Requirement: The first line of the entries is where the copy starts and the line with "Gripper axes: the" is where it ends; set down each line exactly, both ends included, and drop pictures.

Saved data entries:

────────────────────────────────────────

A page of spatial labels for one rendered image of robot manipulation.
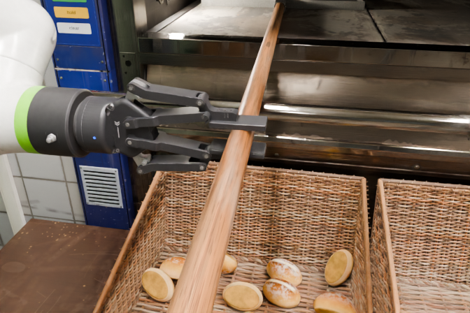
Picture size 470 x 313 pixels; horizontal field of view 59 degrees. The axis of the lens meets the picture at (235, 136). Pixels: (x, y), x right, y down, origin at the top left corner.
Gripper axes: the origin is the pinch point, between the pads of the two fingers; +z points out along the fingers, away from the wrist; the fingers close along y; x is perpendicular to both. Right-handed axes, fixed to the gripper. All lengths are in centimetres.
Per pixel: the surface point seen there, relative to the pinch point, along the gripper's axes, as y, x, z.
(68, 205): 58, -54, -64
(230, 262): 55, -35, -7
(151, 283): 56, -25, -25
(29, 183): 51, -54, -76
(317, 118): 3.5, -14.8, 10.4
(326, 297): 54, -26, 17
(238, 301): 57, -24, -3
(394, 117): 2.5, -14.9, 21.9

────────────────────────────────────────

Result of the task:
A page of spatial labels for one rendered image of robot manipulation.
Picture size 470 x 313 pixels; horizontal field of view 59 degrees. The axis of the lens meets the picture at (235, 136). Pixels: (x, y), x right, y down, origin at the top left corner.
Gripper axes: the origin is the pinch point, between the pads of the two fingers; +z points out along the fingers, away from the wrist; the fingers close along y; x is perpendicular to both. Right-handed axes, fixed to the gripper. All lengths are in centimetres.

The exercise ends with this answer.